Anthony Martini successfully defended his Ph.D. thesis, "Contribution of the S. sanguinis Type IV Pili to Infective Endocarditis Pathogenesis" on Monday,  April 20, 2020. His mentor is Professor Bradley Jones.  

About Tony

Tony grew up in the suburbs of Chicago and is the eldest child of Anthony and Valerie Martini. He has one sister, Cara, an architect. An avid interest in reading and technology during adolescence would prove valuable in developing the skills necessary for the road ahead, even if that road were more winding than straight.

Before developing an interest in microbiology, his interests in computers and literature took him through two majors in college: information systems and publishing. As a senior, he began undergraduate research in the laboratory of Dr. Brian J. Wilkinson at Illinois State University. The experience provided an essential window into microbiology research and spurred his decision to apply to the Master's program in biotechnology in the same laboratory. In the summer before starting graduate school, he worked as a field technician assisting research on free-living songbirds. This work provided further research experience in working with animals and instilled the importance of working within ecologically representative systems. Research for his Master's thesis focused on the physiological response of Listeria monocytogenes to membrane alterations that prevented adaptation and growth in low temperatures. This experience investigating microbial physiology provided the essential push to continue onward toward a career in microbiological research.

In joining the laboratory of Dr. Brad Jones at the University of Iowa, he worked on several projects, including virulence mechanisms of oral streptococci in infective endocarditis. The ability to work with an animal model of disease and investigate environmental conditions necessary for bacterial gene expression and virulence potential synthesized elements of both prior research experiences. It provided the opportunity to address questions related to human health and disease.

In addition to research, Tony served as the Graduate Student President for Microbiology and organized the student journal club and annual student-invited seminar.

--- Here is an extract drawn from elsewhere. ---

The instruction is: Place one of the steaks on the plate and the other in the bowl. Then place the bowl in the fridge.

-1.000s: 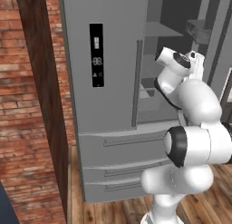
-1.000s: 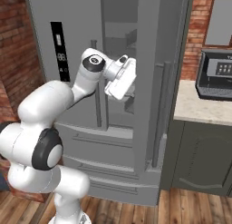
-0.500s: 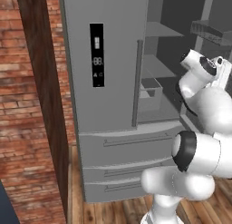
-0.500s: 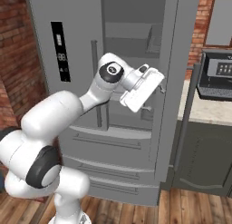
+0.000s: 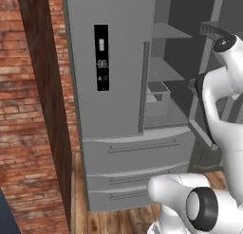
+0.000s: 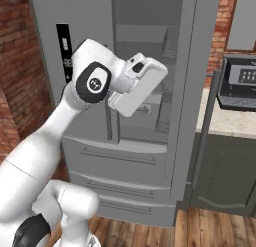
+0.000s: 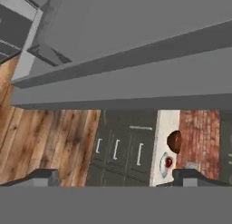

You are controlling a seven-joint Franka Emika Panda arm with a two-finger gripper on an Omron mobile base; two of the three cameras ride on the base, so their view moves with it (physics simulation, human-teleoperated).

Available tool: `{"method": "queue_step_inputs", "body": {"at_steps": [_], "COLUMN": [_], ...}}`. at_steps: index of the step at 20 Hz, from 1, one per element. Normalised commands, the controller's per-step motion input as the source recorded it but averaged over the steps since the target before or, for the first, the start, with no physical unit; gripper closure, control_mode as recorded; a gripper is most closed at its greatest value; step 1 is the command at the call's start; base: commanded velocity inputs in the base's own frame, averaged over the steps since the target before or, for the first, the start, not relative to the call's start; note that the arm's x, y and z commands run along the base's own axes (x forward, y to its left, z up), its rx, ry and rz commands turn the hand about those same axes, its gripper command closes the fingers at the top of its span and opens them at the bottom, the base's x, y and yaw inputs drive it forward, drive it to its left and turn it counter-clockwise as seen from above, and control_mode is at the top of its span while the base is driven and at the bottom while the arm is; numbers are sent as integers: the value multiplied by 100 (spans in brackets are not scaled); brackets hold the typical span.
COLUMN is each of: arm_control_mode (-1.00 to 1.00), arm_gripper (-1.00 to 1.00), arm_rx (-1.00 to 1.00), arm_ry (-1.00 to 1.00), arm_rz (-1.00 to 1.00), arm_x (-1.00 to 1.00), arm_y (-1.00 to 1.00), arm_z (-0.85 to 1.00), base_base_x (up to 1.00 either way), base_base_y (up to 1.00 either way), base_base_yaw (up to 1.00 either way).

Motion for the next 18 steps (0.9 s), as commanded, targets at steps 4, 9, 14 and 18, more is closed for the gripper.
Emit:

Outside the laboratory, Tony enjoys exceptionally nerdy activities including overly-complicated board games, tabletop RPGs, and reading political science, philosophy of science, and legal literature. He also endeavors to become a connoisseur of schnapps and to win at least one battle of wills with his cat, Harley.

Research

Infective endocarditis (IE) is a serious and potentially fatal infection of the heart associated with significant morbidity and mortality. Vegetative lesions comprised of microorganisms and host factors develop on the valves and can directly impede heart function, resulting in heart failure. Treatment is effectively limited to prolonged antibiotic therapy and surgery, and little progress has been made toward prevention in at-risk individuals and populations. Predisposing conditions include congenital heart defects, rheumatic heart disease, intravenous drug use, and periodontal disease.

Streptococcus sanguinis is among the most common oral bacteria identified in IE. Although a high level of S. sanguinis colonization in the oral cavity is associated with good oral health, bacteria can gain access to the bloodstream following dental procedures and as a result of gingival or periodontal inflammation. S. sanguinis causes a subacute form of the disease which develops insidiously over several weeks or months and is often complicated by late diagnosis. Despite the long association of these bacteria with IE, the virulence mechanisms critical for disease progression are poorly understood. To address this shortcoming, we identified putative virulence genes and investigated their roles in disease-related processes. In addition to characterizing several previously unknown gene functions, we establish and validate an in vivo model for future pathogenesis research. Using this model, we also determined the contribution of type IV pili to virulence and characterized the mechanisms by which they contribute to disease pathogenesis.

Together, our work validates an in vivo model of experimental native valve IE and expands on the mechanisms used by oral streptococci to cause this disease. We expect these advances to aid further research and contribute to the development of preventative therapeutics.